Tell how many lines contain the string "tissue" in the material underneath; the reply is that number and no more.

BEGIN

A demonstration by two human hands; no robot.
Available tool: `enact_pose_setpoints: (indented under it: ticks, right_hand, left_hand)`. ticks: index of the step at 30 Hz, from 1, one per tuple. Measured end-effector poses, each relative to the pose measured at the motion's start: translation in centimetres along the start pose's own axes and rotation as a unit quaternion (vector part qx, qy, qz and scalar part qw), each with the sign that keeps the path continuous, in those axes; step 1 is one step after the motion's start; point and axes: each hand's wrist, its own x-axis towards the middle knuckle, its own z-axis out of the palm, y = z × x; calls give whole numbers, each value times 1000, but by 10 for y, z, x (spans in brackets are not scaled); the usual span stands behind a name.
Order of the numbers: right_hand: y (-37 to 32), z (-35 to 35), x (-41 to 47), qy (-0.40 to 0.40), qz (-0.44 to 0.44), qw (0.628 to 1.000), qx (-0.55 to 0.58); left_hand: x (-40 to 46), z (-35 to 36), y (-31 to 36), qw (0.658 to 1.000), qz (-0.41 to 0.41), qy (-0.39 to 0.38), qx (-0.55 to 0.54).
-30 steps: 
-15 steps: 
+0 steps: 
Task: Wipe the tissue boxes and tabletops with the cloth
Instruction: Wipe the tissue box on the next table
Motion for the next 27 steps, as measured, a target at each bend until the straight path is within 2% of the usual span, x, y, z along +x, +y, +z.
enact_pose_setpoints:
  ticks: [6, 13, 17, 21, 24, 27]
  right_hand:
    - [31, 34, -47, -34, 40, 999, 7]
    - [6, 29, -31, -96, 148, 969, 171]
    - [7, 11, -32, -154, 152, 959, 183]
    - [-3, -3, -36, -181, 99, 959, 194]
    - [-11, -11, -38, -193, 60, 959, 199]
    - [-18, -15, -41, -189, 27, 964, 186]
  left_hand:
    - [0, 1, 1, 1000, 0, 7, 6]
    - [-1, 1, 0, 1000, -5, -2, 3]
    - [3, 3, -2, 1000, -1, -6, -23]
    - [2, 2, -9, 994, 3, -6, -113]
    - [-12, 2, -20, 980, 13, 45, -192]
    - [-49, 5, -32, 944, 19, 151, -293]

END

> [PROBLEM SOLUTION]:
2